[EM] Multiwinner participation rule. Reply to M. Schulze

[Craig Carey]

At 01:14 14.12.99 , Markus Schulze wrote:
>Dear Craig,
>
>Craig Carey wrote (13 Dec 1999): ...
>> -------------------------------------------------------------------------
>> Definition: (Q2), "multiwinner participation axiom" rule. (13-Dec-99):
>>
>> (For All V)(For All p)(For All t) [
>>    (0<=t)(#(p.W(V))<=#(p.W(V+tp))) .=>
>>       (Satisf(W(V),p) <= Satisf(W(V+tp),p))]]
>> -------------------------------------------------------------------------
>> (Satisf(W,p) <= Satisf(X,p)) = (For All j=1..length(p)).[ G(W,X,p,j) ]
>> G(W,X,p,j) = ((W.trunc(p,j-1) = X.trunc(p,j-1)) => (W.{p[j]} <= X.{p[j])})
...
>> Write a n:A+B+CDEF to mean that the paper (ABCDEF) has weight n and that
>>  {A,B} = ({A,B,C,D,E,F}.Winners).
>>
>> Let Z(p) = [#(p.W(V)), #(p.W(V+tp)); Satisf(W(V),p), Satisf(W(V+tp),p)]
>> The rule fails the particular alteration if this is false:
>>   (z1<=z2)=>(z3<=z4).
>>
>> (0:AB)--(9:AB+): Z(AB)=(0,1; 0,1/4), Allowed
>> (0:AB+)--(9:AB): Z(AB)=(1,0; _,_), Allowed
>>         Allow the adding of AB to causes B to start losing
>>
>> (0:ABC+DE+FG)--(9:ABC+DE+FG+): Z(ABCDEFG)=(2,3;5/32,5/32+1/128), Allowed
>> (0:ABC+DE+FG+)--(9:ABC+DE+FG): Z(ABCDEFG)=(3,2; _, _), Allowed
>> (0:A+BCD)--(9:AB+C+D+):
>>   Z(AB)  =(1,1; 1/2, 1/4), Not allowed
>>   Z(ABCD)=(1,3; 1/2, 1/4+1/8+1/16), Not allowed

I didn't find a problem where specifying and failing to specify that last
 preference makes a difference.

...
>Example (1 seat; 21 voters; Alternative Voting):
>
> 7 voters vote A > B > C > D.
> 6 voters vote B > A > C > D.
> 5 voters vote C > B > A > D.
> 3 voters vote D > C > B > A.
>
> Candidate A is elected. But if the three DCBA voters had
> truncated their votes and had voted only for candidate D,
> then candidate B would have been elected.

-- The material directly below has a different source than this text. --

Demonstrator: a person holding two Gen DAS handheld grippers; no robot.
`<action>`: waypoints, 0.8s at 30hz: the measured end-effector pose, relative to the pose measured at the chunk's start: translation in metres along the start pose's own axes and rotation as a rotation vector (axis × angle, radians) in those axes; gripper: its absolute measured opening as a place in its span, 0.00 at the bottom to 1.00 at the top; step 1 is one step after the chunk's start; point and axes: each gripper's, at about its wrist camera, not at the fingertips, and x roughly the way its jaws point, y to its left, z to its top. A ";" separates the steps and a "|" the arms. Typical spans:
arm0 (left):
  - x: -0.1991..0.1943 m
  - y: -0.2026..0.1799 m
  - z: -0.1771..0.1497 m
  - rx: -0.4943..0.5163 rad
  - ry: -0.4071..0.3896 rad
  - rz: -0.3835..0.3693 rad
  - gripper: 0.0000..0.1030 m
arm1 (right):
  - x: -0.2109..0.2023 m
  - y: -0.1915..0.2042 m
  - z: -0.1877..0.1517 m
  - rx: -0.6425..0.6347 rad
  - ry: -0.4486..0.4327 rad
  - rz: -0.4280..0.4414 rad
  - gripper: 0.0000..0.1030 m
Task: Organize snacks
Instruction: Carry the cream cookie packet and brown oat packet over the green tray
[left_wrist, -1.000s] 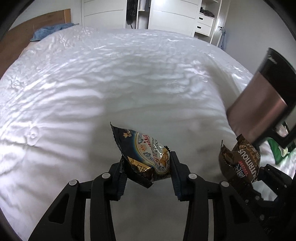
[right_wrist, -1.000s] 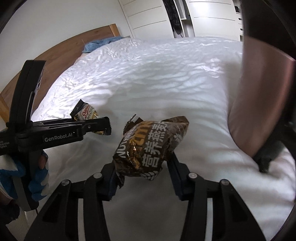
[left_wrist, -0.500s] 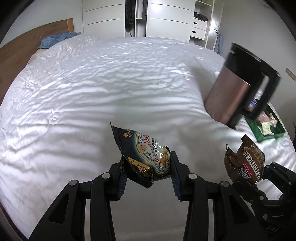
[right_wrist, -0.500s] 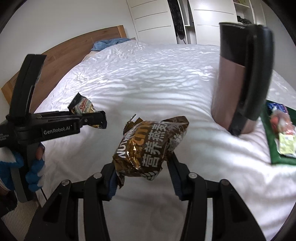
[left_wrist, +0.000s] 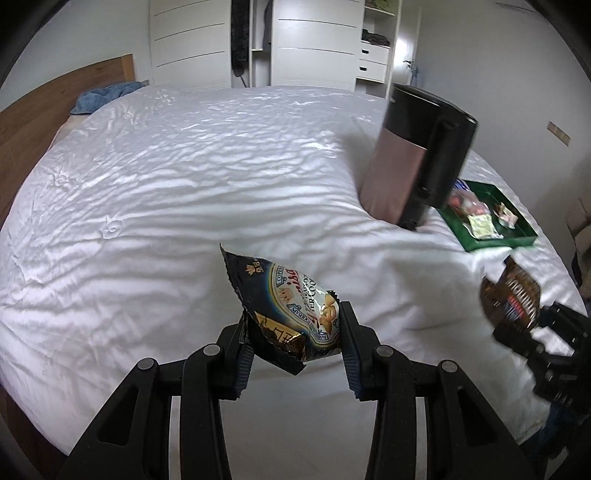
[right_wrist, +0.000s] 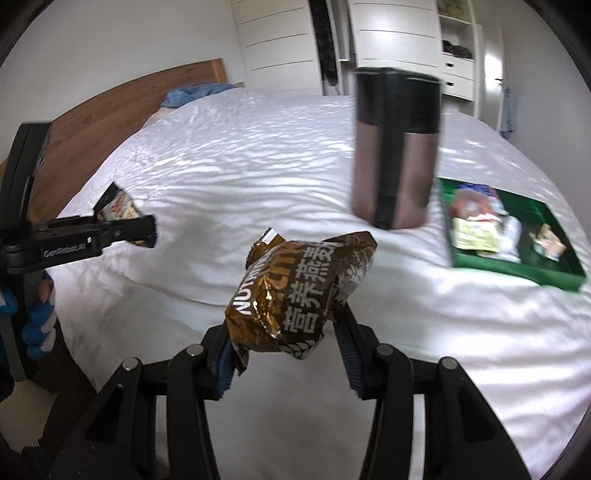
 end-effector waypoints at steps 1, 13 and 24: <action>0.000 -0.005 0.001 0.009 0.001 0.001 0.35 | -0.006 -0.007 -0.001 0.004 -0.004 -0.014 1.00; -0.002 -0.118 0.036 0.189 -0.012 -0.104 0.35 | -0.075 -0.128 -0.013 0.111 -0.078 -0.209 1.00; 0.022 -0.260 0.100 0.340 -0.034 -0.244 0.35 | -0.102 -0.246 0.018 0.163 -0.158 -0.343 1.00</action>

There doesn't seem to be a problem having B win there.

The example you gave involves remarking of papers which is certainly
 is not permitted when your/my "participation axiom" is being applied.

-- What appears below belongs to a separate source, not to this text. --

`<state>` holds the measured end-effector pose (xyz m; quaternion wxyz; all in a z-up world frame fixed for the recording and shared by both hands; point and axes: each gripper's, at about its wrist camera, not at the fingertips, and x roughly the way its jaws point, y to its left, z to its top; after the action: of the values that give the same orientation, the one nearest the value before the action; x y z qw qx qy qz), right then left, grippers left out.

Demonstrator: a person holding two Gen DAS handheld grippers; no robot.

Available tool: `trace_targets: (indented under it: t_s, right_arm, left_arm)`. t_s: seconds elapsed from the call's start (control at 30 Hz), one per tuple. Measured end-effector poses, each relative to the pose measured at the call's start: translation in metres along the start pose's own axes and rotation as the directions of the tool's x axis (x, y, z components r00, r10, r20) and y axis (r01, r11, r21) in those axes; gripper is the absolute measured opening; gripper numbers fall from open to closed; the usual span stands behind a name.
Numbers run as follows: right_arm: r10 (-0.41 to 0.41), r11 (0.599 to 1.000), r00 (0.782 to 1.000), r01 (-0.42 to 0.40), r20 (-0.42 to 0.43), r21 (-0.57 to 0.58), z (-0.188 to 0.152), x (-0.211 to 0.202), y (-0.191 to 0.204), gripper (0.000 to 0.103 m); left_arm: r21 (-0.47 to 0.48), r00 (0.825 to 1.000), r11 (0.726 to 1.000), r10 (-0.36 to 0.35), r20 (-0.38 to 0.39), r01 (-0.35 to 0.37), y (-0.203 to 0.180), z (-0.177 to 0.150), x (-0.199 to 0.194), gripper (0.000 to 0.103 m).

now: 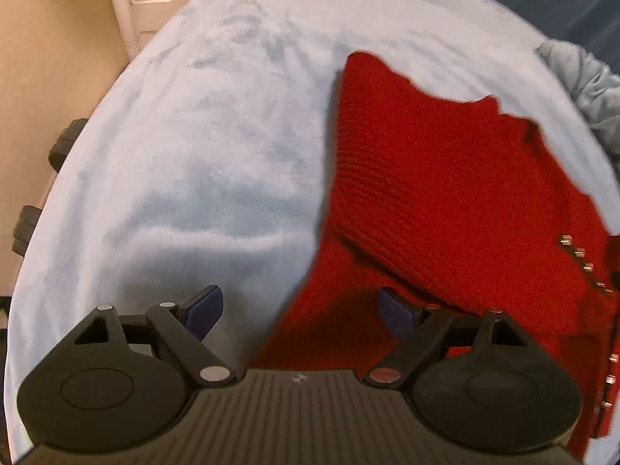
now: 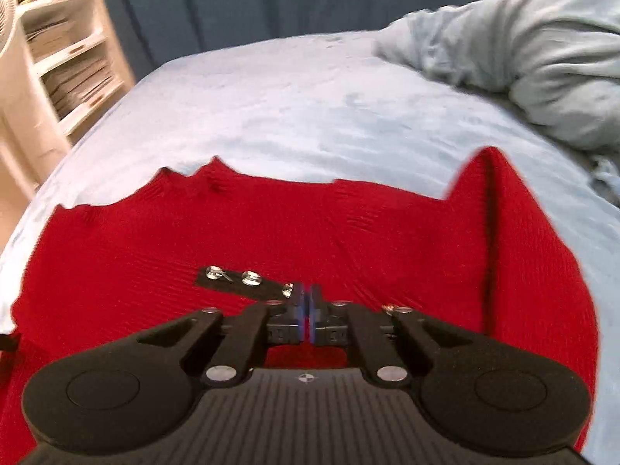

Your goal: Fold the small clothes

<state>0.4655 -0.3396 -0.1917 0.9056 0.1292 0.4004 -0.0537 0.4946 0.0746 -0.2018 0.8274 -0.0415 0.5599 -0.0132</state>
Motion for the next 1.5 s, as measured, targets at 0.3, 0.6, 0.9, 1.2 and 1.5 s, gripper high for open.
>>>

Anyway, the alteration given is:                (DCB {A+)--(D {B+);
  that alteration is fully permitted by (P1).
This alteration would not be permitted by (P1): (DCB {A+)--(DC {B+).
That B must lose if the paper is marked (DC) seems OK to me, since
under my (P2) [unannounced] axiom:
   3 (D {B+)
; is identical to:
   1 (DA {B+)
   1 (DB+)      <- and this could explain why (D {B+) can have B win.
   1 (DC {B+)

Perhaps you would tell me where you got your "participation axiom"
 definition from. I recall that Mr Ron Holzman, in Israel, published a
 participation axiom definition. I can't recall anything about the
 definition particularly. (He has a website currently. It has no
 mention of voting. There was a bit on citations of graph theory
 publications by Mr Holzman.)

>
>Could you -please- explain why Alternative Voting meets your
>multiwinner participation axiom so that Alternative Voting is
>not "too defective to be used in practice" (20 Oct 1999)?

I do not know if the AV is passed or failed by the participation
 axiom. It will be passed in the 3 candidates case. An interesting
 question could be: assuming (P1) and/or the "participation axiom",
 deduce the values of quotas, for a AV method that was modified so
 that it used quotas (for losers). Some easy inductive argument
 maybe, or a computer simulation done in a day if it takes more
 than a few hours to solve the problem. Lord Alexander wasn't
 impressed with the method, and nor was Winston Churchill.


>
>Markus Schulze


I read Mr Cachpole's  response. The connection between the
 "regularity" definition and the "probability" idea is nearly no
 connection at all. You just happen to be have them in mind at the same
 time, plus they were written about at the same time. You did not prove
 a connection and none exists. It is a weak form of rebuttal: to connect
 on failing idea to another when they are in truth separate.

If AV and FPTP and Condorcet and Borda and IFPP and would have
 candidate A win, then what are the probabilities for candidate A
 winning in your method: 0.96?. Just how small do those numbers (that
 ought be 1) get?.
 

Craig Carey
Auckland, 14 Dec 1999